A routine-based breakdown has also been provided to help our readers drink the beverage optimally.
So, without a wait, let’s dive right in.
Green tea consumption: How much is too much?
As far as studies are concerned, there is no final word on the amount of green tea one should drink in a day.
While some demonstrated health benefits in people who have consumed one cup a day, there are the others that have validated the consumption of five or more cups a day.
What’s the Bottom Line? Well, the consumption of green tea depends on the disease one is suffering with.
Below, we have curated a low-down that correlates health conditions with the amount of green tea that should be consumed in a day.
a. Diabetes: In a retrospective cohort study, people who consumed six or more cups of green day in a day were found to have a 33% of low risk of Type 2 Diabetes, compared to those who consumed less than a cup per week.
b. Cholesterol: Several studies found that people who drink one to four cups of green tea a day had significantly lowered their cholesterol levels. However, the best results were demonstrated by those who were on dieting.
c. Heart Diseases: An analysis conducted on nine studies has revealed that people who drank one to three cups of green tea a day had low exposure to heart diseases compared to those who consumed less than a cup.
d. Breast Cancer: An observational study found that women who drank more than three cups of green tea daily were less susceptible to breast cancer recurrences.
e. Stomach Cancer: Another observational study went on to show that women who drank five or more cups of green tea in a day had a reduced risk of stomach cancer.
f. Pancreatic Cancer: In yet another observational study, consuming five or more cups of green tea was associated with a lower risk of pancreatic cancer.
g. Weight Loss: For weight loss enthusiasts, the recommended limit, as suggested by a few studies, is two or three cups in a day; however, the exact quantity may vary from person to person, and a lot depends on the brand as well.
What if Green Tea is consumed in excessive quantities?
If you are of the belief that drinking green tea in higher quantities has no harm, you are highly mistaken.
Don’t forget, green tea has caffeine (in lesser amounts, though), which has side-effects.
Scroll down to read the health conditions that may occur if you happen to be drinking green tea in quantities far more than what’s recommended. Take a look!
Stomach Ache and Nausea
Degenerative Bone Disease
Key Points to Remember
- Pregnant women, infants, and young children must avoid drinking green tea. Seek doctor’s advice before consumption.
- Individuals suffering from any prolonged illness related to liver, kidneys, and heart must consume green tea only after seeking medical advice.

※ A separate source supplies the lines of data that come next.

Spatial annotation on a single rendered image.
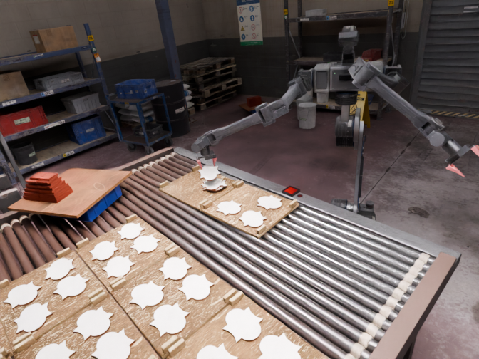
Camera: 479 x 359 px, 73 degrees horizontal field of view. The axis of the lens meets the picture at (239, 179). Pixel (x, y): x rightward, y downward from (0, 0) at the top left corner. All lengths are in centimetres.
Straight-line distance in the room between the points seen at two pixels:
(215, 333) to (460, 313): 186
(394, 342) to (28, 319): 131
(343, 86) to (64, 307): 184
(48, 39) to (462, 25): 588
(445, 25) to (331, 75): 397
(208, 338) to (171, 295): 26
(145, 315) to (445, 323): 191
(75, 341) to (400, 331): 110
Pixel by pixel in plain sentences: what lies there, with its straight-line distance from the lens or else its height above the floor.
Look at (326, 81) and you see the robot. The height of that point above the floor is 144.
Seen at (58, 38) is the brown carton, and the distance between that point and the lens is 577.
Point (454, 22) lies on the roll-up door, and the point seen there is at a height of 136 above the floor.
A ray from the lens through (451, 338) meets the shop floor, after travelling 254.
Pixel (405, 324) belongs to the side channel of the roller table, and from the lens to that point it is 127.
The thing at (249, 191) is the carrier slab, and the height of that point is 94.
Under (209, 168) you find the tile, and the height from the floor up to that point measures 105.
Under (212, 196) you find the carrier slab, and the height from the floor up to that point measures 94.
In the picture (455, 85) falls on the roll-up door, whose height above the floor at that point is 48.
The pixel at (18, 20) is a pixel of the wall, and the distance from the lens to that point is 631.
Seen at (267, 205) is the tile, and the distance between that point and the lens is 176.
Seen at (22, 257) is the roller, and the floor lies 92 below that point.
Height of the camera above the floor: 192
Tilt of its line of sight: 28 degrees down
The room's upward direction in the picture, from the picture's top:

- The catechins in green tea can interfere with the effectiveness of a few medications.
- People using any heart or blood pressure medications must consult with a doctor before consuming green tea.
- Green tea may also reduce the effectiveness of certain anti-depressants or medications for anxiety.
- Avoid using green tea supplements as they have a higher concentration of catechins than the green tea itself.
When is the best time to drink green tea?
- Avoid it as your morning cuppa
A notion that affirms the use of green tea as a morning beverage is brazenly false. Such a practice can harm the liver and might as well damage it. Further, caffeine content may cause dehydration and stimulate the release of gastric acid, resulting in stomach issues.
- Give it a shot in-between-meals
Green tea is ideal to use in-between-meals. By consuming the beverage two hours before and two hours after your meal, people can leverage the full value of its antioxidant properties. Moreover, a two-hour time will ensure that the catechins do not interfere with the nutrients of the meal and inhibit the absorption of iron.
- Before bedtime? A big NO!
Green tea contains caffeine and is diuretic. It can affect one’s ability to sleep and can aggravate the tendency of urinating. As an optimal use, consume green tea one or two hours before you go to bed for a shut-eye.